The truth of the matter is that I spent most of today building towards a sort of anger. The anger has gradually dissipated as I've been sitting here, but it's worth examining.

I was at work until nearly 7:30 p.m., before I gave up on a stupid problem that my boss had mentioned at 5:15. That didn't help.

And then I got home to find an envelope in the mail from my mother, with only a grade 10 history textbook!? and the instruction manual for my sewing machine in it. I haven't heard from my mother in two months, there was no note in the envelope, yadda yadda. It looks like she found these things in a pile and thought it a gesture of goodwill to send them to me, but really, who does things like this? I really do give up on her. I can't believe that she gave birth to me.

But enough about my mother. I *hate* talking about my mother. Probably because most of my interactions with her in my life have been all about talking about *her* problems. I suppose I should be grateful that these days I simply get barely-labeled envelopes.

No matter.

So I started feeling a general level of annoyance with people in the world. I'm thinking of people who walked by a guy on the street with a broken leg on Friday night. I'm talking about people who are petty enough to always need attention first before they pay attention back. (In that last one it sounds like I'm back to my mother again. If I think of one memory from my childhood of my mother, it was that you'd only get her to listen to you for a minute if you spoke really quickly and had done something for her first. It's surprising though how many people out there are like that.)

Yeah. Anger.

But then when I feel angry - angry that I'm in a career that I hate, that I feel lonely and yet can't move forward on that front - I realize that I've come a long way. When I was walking home, slowly, considering things, I realized that I'm now able to stop and centre myself in the knowledge that where I've arrived to is the place in life in which I'm no longer the youthful optimist. I'm a nearly middle-aged optimist, but for sure I no longer possess the feeling that I can change everything in my life and get everything that I want. No - these days I appreciate that I won't get everything. I'm even starting to believe it.

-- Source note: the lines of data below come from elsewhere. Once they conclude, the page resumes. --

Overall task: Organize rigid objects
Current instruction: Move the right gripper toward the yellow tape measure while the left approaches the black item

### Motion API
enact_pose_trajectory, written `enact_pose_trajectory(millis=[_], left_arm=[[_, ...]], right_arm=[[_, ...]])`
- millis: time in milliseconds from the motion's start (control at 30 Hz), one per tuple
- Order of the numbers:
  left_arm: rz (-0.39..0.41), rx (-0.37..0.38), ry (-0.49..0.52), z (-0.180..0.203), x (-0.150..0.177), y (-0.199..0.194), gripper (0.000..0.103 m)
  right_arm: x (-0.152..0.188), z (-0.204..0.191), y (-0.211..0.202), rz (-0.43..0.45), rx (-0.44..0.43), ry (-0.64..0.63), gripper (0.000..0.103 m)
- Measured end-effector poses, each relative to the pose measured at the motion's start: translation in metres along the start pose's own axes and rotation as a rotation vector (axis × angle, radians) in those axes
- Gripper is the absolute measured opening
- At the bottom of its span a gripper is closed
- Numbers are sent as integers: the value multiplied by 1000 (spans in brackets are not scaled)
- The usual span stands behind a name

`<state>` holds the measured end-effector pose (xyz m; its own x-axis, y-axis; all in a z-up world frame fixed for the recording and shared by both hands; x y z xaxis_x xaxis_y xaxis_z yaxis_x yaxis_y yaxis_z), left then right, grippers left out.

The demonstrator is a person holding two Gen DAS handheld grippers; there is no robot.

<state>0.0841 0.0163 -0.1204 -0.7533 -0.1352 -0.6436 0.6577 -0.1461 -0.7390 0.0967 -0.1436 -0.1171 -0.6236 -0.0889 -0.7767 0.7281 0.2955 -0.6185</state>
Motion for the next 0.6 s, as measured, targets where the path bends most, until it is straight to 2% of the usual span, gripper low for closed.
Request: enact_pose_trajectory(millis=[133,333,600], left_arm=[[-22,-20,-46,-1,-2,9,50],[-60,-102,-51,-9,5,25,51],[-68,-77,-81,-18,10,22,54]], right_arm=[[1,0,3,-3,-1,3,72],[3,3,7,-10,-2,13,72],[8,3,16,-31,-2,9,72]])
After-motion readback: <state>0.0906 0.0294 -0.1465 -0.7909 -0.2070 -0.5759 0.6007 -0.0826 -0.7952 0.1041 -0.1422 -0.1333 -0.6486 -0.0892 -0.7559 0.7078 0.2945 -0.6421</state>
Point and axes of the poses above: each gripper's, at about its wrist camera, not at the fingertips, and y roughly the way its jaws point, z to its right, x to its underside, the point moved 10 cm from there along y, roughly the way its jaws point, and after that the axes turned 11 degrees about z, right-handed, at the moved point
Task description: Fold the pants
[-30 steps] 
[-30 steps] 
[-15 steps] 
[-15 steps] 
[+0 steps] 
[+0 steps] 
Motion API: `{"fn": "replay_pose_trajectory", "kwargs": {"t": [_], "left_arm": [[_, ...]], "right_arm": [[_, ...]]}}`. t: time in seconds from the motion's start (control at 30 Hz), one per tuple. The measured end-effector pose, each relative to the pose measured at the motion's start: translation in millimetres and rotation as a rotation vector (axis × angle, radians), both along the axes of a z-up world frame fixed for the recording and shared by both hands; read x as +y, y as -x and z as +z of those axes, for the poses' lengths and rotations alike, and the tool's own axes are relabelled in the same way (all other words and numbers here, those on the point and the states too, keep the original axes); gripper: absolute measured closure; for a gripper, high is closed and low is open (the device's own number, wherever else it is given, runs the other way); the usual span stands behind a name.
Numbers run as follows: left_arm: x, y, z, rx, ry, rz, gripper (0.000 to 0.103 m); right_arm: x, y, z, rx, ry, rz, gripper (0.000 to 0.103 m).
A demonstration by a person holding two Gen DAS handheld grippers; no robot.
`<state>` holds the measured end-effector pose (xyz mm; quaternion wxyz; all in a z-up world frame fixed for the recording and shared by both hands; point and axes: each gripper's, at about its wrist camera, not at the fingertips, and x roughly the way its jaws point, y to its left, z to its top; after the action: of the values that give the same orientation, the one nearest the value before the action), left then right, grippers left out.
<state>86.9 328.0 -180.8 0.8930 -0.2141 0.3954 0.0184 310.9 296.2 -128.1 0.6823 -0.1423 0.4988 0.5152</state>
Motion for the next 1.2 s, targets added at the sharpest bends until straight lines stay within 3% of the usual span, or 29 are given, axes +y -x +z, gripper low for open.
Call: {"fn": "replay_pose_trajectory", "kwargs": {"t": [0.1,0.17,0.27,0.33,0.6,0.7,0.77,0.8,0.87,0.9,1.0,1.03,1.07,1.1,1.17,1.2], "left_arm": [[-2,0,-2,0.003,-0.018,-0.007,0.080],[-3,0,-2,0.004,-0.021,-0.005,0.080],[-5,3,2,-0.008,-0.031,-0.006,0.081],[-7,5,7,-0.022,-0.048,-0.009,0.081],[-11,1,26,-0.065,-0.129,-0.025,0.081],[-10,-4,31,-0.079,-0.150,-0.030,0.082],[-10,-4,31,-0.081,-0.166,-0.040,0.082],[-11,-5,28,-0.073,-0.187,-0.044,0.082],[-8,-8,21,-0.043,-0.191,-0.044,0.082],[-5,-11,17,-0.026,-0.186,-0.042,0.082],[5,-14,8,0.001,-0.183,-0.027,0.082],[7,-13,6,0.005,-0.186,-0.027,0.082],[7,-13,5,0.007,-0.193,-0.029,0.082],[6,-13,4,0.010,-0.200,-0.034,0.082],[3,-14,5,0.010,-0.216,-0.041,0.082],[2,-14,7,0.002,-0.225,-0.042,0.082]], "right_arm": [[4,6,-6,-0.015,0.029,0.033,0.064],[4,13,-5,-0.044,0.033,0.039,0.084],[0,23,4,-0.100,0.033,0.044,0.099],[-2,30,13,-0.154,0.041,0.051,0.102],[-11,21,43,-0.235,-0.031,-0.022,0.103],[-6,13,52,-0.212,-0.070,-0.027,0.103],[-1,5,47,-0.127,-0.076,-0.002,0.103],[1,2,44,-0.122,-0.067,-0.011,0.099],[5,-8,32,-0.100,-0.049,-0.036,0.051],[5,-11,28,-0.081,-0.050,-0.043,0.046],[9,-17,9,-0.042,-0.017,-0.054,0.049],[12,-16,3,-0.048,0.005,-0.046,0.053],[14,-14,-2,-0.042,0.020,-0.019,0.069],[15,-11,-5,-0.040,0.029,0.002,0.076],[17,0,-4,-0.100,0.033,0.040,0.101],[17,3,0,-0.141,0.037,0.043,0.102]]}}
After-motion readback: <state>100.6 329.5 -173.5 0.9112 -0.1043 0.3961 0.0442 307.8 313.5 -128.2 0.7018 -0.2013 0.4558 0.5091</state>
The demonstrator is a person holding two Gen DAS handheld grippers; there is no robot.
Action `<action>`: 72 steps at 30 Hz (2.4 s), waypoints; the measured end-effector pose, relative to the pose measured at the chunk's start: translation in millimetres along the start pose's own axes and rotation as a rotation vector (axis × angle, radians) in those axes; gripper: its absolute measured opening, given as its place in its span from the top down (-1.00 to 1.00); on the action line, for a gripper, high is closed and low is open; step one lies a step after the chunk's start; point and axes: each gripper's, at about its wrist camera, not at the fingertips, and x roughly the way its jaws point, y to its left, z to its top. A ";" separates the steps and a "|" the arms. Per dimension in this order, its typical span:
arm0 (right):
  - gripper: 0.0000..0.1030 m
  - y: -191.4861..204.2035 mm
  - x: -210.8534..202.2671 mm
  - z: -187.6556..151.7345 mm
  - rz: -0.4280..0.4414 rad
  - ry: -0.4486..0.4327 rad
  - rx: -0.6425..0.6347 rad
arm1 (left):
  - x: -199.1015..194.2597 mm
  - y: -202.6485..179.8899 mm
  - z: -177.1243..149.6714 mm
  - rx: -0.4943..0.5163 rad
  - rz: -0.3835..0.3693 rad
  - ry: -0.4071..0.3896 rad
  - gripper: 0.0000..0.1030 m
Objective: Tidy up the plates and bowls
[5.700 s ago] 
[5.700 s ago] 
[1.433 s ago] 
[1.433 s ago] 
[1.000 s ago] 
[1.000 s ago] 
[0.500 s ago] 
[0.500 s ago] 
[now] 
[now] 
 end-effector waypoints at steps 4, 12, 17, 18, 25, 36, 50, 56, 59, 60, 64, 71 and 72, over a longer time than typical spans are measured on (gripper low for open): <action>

So I was thinking about who would be the person who would rank way above me in terms of how I'd view my life. That would be a person who is doing a career that they find really inspiring and fulfilling - maybe someone researching something that they find truly interesting - and who probably has a happy home with nice parents and a nice husband and possibly even a kid or two.

So someone who has all of those things I would wish I could be like. Thinking of a person like that could make me feel very disappointed in my life.

But the thing that I'm able to do now -and this is good - is reframe the thinking to appreciate that although that first life might be the one that I would most like to have and yet can't have, the life that I have is much better than the one that I could have, that any number of people whom I pass every day on the street have, and that I therefore need to take a deep breath.

So I stop worrying about all of those people out there who have what I perceive to be my version of perfect lives, and just feel glad that I'm healthy and educated and warm and paid every two weeks. That's good.

And let's be honest, anyhow: life is difficult for pretty much everyone. Even people for whom things seem perfectly rosy have their hidden anger, their hidden fears. Most people walking around have a battery of skills that they'll never develop, books they'll never experience, places they'll never see, hopes that are pretty much extinguished.

So just get on with it, I tell myself. Just get on with it.

Every now and then I have the miraculous surprise of stumbling upon a diary of someone happily married and a mother or a student or a career woman whose diary reveals that five years earlier she was completely fucked up!! It's true! :)

It's not that I enjoy other people being fucked up. It's just nice to know that people turn things around. They do it every day. The only thing that I don't enjoy is people pretending that they're not fucked up, that they're perfectly in control, when they're obviously not. The most suspicious man I've ever been on a date with is the one who told me that he'd "worked out all of his issues and was looking for someone equally 'finished'." Is it any surprised that said gentleman was the one who asked for the stubs to the symphony tickets I had paid for so that he could write them off as a business expense, and who ran out of GAS on the way home?

Uh huh. I think not.

I've been thinking a lot about control lately. People who try to control everything about their lives also make me very suspicious. This is probably partly why I am a bit suspicious of myself sometimes.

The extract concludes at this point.